WHOSE bright idea was it to get both eyes cauterized on the same day? I should have kept that precious duct plug as long as it agreed to stay in.

It was unbelievable. The pain from the injection was definitely that red crying face from the pain chart, and worse if such a thing exists (a crying poo emoji? Yes. A red crying poo emoji.)

Pain Assessment Tool Poo Emoji

(And as a reminder, this is coming from the person that has happily let her Physical Therapist stick her dozens of times in the past six weeks in the neck, shoulders, leg, and head.)

But I somehow survived.

He told me he’d be back for me when I was numb, and happily walked of the room, leaving me to tend to my gaping eye wounds.

I dabbed. I thought about crying but figured it’d hurt too much. I dabbed some more and realized I couldn’t feel my dabbing anymore. At least that seemed like a step in the right direction.

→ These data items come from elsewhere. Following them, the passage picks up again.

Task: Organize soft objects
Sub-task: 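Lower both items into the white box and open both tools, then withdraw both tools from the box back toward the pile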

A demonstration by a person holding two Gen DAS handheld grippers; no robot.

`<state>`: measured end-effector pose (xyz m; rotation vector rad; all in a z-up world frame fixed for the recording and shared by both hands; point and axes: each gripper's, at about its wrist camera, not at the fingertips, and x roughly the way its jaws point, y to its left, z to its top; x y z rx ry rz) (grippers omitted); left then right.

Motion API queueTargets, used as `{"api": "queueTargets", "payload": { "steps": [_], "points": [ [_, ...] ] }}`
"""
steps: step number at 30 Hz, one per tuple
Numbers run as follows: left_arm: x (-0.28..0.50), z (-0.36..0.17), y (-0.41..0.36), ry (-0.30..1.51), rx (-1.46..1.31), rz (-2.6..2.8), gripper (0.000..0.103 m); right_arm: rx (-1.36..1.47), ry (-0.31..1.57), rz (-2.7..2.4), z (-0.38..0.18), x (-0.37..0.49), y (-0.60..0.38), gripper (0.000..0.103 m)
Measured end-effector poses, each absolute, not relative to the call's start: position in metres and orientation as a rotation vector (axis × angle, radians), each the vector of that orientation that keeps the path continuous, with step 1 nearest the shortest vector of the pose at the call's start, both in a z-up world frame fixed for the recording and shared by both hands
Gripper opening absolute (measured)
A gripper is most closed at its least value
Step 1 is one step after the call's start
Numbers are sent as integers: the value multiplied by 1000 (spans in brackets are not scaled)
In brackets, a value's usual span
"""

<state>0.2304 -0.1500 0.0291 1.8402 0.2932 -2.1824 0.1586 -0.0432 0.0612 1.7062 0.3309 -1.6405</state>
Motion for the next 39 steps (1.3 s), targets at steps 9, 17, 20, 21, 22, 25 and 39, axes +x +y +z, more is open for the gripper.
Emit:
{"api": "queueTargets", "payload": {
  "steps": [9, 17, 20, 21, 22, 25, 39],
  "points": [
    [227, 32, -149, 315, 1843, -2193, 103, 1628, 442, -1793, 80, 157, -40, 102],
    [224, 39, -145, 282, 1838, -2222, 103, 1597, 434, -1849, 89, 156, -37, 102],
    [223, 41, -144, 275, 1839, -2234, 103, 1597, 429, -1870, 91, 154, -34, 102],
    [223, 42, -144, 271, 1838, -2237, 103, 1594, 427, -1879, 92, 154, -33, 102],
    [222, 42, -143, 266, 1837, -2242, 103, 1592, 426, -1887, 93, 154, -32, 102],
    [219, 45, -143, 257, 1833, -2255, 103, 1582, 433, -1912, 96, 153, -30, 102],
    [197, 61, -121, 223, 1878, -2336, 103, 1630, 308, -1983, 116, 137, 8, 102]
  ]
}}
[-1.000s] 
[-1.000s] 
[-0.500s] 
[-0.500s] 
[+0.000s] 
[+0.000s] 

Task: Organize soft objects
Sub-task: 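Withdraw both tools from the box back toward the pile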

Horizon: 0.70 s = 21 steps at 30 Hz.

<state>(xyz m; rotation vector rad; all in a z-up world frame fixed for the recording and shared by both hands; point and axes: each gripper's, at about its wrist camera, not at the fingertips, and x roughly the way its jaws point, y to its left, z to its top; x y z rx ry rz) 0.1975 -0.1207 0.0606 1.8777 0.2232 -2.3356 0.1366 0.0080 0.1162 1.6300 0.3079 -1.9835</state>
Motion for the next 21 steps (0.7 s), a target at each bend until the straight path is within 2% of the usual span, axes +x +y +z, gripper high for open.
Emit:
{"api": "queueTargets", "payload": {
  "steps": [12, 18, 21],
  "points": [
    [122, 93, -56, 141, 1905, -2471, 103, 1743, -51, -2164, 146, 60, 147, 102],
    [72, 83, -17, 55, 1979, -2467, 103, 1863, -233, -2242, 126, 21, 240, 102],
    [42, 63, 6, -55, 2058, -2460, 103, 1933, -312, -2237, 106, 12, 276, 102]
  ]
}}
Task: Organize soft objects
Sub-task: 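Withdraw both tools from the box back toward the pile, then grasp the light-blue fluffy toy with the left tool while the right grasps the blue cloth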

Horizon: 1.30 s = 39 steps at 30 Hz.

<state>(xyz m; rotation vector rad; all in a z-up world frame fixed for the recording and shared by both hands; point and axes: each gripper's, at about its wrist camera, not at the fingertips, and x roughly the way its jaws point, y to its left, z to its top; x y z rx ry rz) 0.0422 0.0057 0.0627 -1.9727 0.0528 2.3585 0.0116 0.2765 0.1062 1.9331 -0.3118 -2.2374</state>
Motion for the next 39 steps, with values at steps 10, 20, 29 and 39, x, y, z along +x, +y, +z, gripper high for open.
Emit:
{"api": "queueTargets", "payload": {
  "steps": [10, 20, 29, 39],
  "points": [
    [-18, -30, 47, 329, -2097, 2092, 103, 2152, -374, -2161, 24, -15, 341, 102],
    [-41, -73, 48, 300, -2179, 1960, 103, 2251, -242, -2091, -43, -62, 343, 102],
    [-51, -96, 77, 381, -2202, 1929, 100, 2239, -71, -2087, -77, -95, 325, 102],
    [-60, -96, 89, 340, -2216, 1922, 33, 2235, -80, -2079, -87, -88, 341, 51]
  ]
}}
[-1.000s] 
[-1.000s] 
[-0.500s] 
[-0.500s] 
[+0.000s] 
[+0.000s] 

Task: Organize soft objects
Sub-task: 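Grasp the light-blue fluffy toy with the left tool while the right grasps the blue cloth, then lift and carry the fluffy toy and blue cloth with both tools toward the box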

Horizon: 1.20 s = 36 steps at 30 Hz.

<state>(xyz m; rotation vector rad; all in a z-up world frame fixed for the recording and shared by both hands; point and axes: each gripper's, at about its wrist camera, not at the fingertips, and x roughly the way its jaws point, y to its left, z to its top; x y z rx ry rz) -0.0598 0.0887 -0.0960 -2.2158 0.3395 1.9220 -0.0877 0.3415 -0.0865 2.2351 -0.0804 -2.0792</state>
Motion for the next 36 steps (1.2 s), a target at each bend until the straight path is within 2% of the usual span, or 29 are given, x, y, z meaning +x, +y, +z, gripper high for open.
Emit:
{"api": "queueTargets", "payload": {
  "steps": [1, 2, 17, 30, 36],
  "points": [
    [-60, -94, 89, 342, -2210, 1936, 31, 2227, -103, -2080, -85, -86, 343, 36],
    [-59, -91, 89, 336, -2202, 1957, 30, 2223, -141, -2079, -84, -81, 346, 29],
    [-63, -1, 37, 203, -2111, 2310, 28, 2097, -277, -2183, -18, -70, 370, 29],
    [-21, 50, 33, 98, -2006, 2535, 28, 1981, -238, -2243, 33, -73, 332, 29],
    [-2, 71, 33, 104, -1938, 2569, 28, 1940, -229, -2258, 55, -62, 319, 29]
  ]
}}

He came back and had me insert my head into the head brace so he could “get a really good angle.”

He got out his burny tool and inserted it deep into my left eye duct. Pressed the button, heard the electrical burning sound, then the frying/boiling of flesh, then a poof of smoke shot up directly in front of my eye. I guess that was his cue that cauterization had occurred, because he retracted his eye branding gun and stuck it down into my right eye duct.

Button, burn, boil/fry, poof of smoke, retract.

Seeing the poofs of smoke caused by the frying of my live eyelid skin made me thankful for those Son-of-a-Motherless-Goat Shots from Hell.

Each eye took maybe three seconds.

But after he finished, THEN he found it to be the right time to say,

“Oh by the way. Just so you know, the cauterizations will probably open back up at some point. But the good news is, we can do this as many times as we need to!!”

I looked at him incredulously. He did not look like he was being ironic.

The paperwork. Our conversations. Everything had indicated that this was it. The Holy Grail of duct closure. A vasectomy of the tear drain. AND NOW HE’S GONNA TELL ME I GOTTA DO THIS AGAIN AND AGAIN AND POSSIBLY AGAIN.


I said in my most biting tone, as I tried to hold my recently char-grilled eyes open, “You know what, let’s go ahead and schedule ourselves a monthly date.”

As I got in my car to drive away, the numbing shot quite immediately wore off, and I began to feel the third-degree burns in my former eye pits. I fought to keep my eyes open, thinking angry thoughts about the receptionist who told me I wouldn’t have need for a ride home.

But I made it.

And for now, at least, my ducts are closed for business.

Appendix: if you want to see the procedure, I found a very accurate and short video here. Except that my doctor definitely did believe in inserting the cauterizing gun into the puncta. And also if you see me this weekend and I appear to have a black eye, please compliment me on my stellar eye shadow job.